The rich baroque music history of Sucre
The Capital City of Bolivia, Sucre, preserves Latin America’s biggest collection of baroque music scores of the colonial époque. La Plata, how it was called in those times, was the seat of the Real Audiencia of Charcas, with important government, judicial and military functions for a region that nowadays covers south of Peru, Bolivia, Paraguay and a big part of Argentina. It counted with an important Jesuit University.
This historical treasure was conserved over the years, while in other historic places, like Lima, Peru, a lot of materials got destroyed by fires and other disasters. Among the compositions are those of anonymous and known (like Pedro Ximénez de Abril y Tirado, Juan de Araujo, Antonio Durán de la Mota and Blas Tardío Guzmán) authors of the XVII and XVIII centuries that never have been interpreted, at least not in the last few hundred years. They were composed for the use of the Metropolitan Cathedral of Sucre and the Convent of San Felipe Neri. Most is baroque, but also pieces of romantic and renascence stiles exist.
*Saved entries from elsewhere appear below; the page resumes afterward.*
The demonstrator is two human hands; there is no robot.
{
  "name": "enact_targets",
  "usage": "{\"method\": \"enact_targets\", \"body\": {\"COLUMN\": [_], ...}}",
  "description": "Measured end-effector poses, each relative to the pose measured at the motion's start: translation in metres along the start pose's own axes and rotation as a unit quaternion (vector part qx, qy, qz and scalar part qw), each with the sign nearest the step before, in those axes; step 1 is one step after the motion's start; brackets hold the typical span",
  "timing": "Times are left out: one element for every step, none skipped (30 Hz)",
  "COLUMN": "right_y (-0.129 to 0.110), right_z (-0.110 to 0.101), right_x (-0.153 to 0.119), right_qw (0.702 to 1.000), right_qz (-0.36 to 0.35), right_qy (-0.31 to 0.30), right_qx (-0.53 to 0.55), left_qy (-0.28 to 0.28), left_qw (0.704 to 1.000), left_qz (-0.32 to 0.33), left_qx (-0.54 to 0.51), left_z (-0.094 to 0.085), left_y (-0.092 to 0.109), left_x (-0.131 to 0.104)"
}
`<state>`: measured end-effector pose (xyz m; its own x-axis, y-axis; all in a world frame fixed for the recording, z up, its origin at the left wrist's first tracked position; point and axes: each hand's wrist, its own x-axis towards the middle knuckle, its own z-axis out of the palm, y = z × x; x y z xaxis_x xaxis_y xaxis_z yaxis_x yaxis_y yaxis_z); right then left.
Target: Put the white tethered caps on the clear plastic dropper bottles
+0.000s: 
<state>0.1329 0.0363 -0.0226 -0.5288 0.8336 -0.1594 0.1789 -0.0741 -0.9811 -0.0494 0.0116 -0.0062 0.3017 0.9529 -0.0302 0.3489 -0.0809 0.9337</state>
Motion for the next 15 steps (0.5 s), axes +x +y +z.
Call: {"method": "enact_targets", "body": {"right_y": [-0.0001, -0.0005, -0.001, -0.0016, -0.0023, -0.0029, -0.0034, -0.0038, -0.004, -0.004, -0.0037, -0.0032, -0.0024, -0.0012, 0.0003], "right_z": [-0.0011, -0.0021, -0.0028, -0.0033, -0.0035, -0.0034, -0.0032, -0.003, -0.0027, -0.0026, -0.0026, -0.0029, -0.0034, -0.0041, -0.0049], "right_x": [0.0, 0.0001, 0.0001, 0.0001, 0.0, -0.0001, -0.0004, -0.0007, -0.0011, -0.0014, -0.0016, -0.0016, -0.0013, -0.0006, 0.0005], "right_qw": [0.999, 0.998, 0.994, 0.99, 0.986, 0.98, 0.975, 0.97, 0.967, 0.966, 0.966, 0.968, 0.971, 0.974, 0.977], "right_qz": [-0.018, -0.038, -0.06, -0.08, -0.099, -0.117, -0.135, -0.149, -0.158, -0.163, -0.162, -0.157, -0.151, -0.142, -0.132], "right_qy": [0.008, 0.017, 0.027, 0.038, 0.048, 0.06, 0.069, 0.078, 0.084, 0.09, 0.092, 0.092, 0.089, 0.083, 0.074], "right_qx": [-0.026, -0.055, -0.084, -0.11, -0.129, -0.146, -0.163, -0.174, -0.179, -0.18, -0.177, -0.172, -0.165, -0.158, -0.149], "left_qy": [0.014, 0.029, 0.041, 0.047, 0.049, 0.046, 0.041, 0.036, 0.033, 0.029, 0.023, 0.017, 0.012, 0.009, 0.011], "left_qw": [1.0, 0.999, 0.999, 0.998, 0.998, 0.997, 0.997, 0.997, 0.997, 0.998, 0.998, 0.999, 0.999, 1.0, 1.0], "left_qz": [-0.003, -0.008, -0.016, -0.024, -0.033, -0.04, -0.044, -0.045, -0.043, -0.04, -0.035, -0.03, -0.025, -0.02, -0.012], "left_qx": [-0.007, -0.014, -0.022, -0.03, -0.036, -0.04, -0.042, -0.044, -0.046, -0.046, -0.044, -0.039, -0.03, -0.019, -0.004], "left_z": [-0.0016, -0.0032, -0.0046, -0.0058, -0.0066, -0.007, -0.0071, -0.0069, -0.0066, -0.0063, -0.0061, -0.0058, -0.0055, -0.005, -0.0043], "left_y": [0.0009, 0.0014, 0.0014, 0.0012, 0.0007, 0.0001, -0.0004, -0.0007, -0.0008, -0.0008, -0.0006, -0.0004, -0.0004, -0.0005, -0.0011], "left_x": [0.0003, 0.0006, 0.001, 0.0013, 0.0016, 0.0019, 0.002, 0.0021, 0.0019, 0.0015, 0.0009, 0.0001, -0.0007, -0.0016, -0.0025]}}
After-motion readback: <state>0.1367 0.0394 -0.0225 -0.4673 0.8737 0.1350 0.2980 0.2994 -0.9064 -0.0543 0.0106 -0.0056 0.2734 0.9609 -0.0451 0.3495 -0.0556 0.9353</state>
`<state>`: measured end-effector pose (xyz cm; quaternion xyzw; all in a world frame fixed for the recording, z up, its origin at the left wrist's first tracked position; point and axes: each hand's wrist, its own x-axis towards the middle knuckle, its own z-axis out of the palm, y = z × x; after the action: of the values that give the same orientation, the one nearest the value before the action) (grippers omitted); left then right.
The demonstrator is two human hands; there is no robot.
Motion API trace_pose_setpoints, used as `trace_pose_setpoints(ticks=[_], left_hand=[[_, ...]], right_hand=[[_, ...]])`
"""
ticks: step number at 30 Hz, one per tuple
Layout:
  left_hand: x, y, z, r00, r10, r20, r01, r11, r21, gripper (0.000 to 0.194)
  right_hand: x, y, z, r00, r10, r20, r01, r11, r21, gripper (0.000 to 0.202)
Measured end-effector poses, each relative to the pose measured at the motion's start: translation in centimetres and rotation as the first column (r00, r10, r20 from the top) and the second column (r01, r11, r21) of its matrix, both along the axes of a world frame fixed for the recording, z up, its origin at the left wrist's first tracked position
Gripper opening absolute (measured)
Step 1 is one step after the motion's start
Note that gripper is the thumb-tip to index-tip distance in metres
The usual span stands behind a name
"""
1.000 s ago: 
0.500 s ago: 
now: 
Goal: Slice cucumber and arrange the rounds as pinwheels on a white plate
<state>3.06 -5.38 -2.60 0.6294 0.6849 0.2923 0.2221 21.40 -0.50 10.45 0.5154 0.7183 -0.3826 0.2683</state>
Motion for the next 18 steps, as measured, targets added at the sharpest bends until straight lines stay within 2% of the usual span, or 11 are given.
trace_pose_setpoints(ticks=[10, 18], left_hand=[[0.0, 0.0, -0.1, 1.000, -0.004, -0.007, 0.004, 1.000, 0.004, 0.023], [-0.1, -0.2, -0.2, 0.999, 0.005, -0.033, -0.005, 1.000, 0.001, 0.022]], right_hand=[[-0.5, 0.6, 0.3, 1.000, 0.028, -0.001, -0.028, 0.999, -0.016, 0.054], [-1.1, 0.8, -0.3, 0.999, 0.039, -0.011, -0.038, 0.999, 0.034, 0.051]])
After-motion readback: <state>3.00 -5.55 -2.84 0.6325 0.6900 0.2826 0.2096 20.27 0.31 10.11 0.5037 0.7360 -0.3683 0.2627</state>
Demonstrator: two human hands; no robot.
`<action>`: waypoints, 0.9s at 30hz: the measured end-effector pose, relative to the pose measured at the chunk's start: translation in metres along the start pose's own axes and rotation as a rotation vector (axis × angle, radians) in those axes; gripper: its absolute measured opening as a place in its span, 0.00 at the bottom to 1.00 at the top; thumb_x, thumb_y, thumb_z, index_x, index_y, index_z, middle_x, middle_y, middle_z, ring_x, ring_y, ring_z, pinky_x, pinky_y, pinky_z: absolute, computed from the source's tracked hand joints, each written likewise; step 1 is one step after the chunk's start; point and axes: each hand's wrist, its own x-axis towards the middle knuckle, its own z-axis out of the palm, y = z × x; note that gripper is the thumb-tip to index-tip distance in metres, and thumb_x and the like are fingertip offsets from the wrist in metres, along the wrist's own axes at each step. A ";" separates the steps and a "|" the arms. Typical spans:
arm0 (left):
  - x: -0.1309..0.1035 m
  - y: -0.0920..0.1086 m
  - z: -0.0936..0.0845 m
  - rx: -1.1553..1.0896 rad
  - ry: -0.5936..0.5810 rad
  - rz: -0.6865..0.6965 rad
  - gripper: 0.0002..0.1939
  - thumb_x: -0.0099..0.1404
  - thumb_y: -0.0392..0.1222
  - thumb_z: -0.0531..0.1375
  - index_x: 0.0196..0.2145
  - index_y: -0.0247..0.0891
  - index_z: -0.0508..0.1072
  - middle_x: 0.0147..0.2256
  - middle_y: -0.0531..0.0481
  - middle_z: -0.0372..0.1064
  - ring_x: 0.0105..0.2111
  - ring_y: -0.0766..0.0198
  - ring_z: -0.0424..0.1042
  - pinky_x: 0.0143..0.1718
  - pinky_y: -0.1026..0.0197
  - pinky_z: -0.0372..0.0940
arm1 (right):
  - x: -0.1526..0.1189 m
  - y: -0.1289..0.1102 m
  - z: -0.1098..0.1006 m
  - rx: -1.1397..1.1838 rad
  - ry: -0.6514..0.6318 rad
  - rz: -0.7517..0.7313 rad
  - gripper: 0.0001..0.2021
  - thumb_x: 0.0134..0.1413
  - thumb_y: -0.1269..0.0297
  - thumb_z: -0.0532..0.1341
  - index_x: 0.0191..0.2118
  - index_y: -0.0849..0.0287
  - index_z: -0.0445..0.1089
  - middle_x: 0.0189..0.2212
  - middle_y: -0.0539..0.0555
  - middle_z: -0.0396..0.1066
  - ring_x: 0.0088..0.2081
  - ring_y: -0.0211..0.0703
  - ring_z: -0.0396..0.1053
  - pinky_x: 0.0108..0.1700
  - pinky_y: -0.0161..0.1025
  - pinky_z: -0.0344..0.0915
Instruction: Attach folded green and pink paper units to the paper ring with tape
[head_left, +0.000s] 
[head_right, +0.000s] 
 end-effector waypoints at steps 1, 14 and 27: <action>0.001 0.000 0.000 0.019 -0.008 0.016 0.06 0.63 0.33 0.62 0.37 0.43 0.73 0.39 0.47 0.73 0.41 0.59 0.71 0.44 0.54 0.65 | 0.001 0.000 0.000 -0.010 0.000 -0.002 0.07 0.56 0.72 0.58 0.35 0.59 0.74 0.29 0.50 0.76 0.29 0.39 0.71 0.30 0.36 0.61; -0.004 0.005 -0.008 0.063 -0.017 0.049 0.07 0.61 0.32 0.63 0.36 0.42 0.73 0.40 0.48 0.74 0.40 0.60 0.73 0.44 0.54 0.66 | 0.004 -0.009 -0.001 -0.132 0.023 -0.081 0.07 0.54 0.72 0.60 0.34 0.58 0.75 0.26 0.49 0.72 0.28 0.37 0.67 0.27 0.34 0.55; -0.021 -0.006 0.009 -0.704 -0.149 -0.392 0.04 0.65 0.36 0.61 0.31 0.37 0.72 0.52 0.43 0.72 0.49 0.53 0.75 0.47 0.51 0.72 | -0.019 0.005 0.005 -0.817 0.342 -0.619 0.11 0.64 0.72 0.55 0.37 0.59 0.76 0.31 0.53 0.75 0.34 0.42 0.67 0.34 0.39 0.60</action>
The challenge of recovering and interpreting these scores is gigantic, but has been taken up in earlier years with support of UNDP and UNESCO and recently by different national institutions, like the National Archive and Library (ABNB) and the Cultural Foundation of the Central Bank of Bolivia. The success of the biannual baroque music festival in the Chiquitania Missions, in the eastern lowlands of Bolivia, has been of great inspiration. Most scores have now been properly catalogued by the ABNB.
In April 2012 a first 4-days festival was organized in Sucre, in the historical House of Liberty, where national and international artist interpreted some of the revealed music. From then on, the festival is repeated annually in Easter, promoted by young artists. The aim is to discover and interpret new scores in the coming years, so that Sucre´s legacy of baroque music can be fully appreciated by humankind and at the same time this legacy can give a new impulse to the development of cultural tourism and the local economy.